Ségolène Royal au Journal de 20 heures de France 2
 

Ségolène Royal était, lundi 28 mai, l'invitée du Journal télévisé de France 2.

Pour sa première apparition télévisée depuis le second tour des élections présidentielles, Ségolène Royal a lancé un appel à tous les électeurs pour créer une opposition nouvelle.

"C'est un moment très important dans la vie démocratique les élections législatives. Parce qu'il s'agit de mettre en place des contre-pouvoirs, de mettre en place une opposition nouvelle sans esprit de revanche, mais aussi sans fatalisme. Nous devrons construire cette opposition nouvelle chargée à la fois de surveiller, de proposer et aussi de s'opposer."

Ségolène Royal jugera le Président de la République « sur les actes ». Elle souligne « que ce l’on voit sur un certains nombre de réformes qui sont engagées, c’est d’abord leur côté injuste et leur dangerosité », en citant le bouclier fiscal, la remise en cause du contrat de travail et les franchises médicales.

Ségolène Royal croit "qu'il y a des décisions qui devraient être prises très rapidement dans des domaines qui ne relèvent pas du pouvoir législatif". Ségolène Royal a cité comme exemples celui de l'hôpital et celui des OGM.

"On sait qu'il y a un certain nombre de besoins très aigus dans l'hôpital, dans les structures qui accueillent des personnes handicapées ou des personnes âgées.
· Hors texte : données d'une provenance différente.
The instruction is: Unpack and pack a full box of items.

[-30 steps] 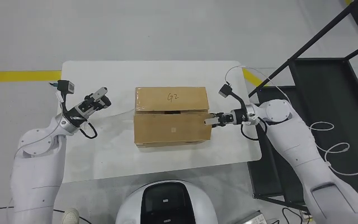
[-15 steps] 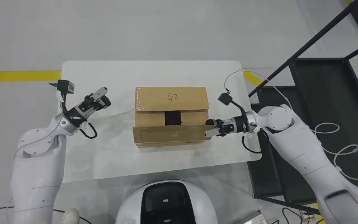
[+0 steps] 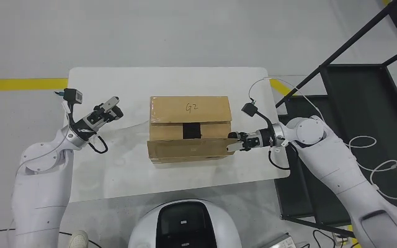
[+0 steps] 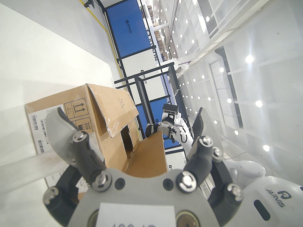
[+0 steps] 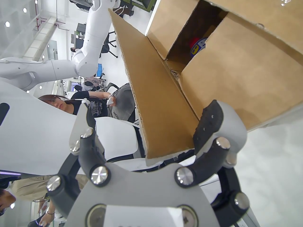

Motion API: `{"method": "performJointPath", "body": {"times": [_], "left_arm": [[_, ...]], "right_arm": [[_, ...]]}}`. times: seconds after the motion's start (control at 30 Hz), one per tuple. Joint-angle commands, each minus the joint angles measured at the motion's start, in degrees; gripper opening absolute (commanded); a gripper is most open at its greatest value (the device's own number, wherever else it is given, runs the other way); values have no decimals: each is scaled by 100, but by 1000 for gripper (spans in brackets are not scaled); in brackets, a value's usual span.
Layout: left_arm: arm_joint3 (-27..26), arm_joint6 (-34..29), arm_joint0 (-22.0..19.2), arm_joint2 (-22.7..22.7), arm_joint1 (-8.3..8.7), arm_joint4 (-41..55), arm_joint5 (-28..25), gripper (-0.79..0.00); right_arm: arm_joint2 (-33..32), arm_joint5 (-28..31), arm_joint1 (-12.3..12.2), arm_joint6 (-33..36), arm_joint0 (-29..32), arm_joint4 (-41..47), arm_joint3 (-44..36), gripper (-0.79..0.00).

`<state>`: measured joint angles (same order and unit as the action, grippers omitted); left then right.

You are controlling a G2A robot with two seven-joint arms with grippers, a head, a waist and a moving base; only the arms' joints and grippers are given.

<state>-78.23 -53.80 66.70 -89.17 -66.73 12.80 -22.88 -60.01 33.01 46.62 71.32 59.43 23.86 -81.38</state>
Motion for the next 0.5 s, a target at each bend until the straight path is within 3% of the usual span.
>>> {"method": "performJointPath", "body": {"times": [0.0, 0.47], "left_arm": [[0, 0, 0, 0, 0, 0, 0, 0], [0, 0, 0, 0, 0, 0, 0, 0]], "right_arm": [[0, 0, 0, 0, 0, 0, 0, 0], [3, -16, 2, -30, 11, -3, -11, 0]]}}
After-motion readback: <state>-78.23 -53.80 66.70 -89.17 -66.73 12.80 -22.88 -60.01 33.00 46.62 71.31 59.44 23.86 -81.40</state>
Moi, je veux qu'avant le premier tour des élections législatives des décisions concrètes soient prises pour que les engagements pris soient rapidement tenus".

Sur les OGM, Ségolène Royal "souhaite qu'il y ait un moratoire sur les OGM. L'Allemagne vient de prononcer ce moratoire parce qu'il y a un problème et donc le principe de précaution doit être apporté si l'on veut protéger à la fois l'environnement, mais aussi l'alimentation, donc la santé publique".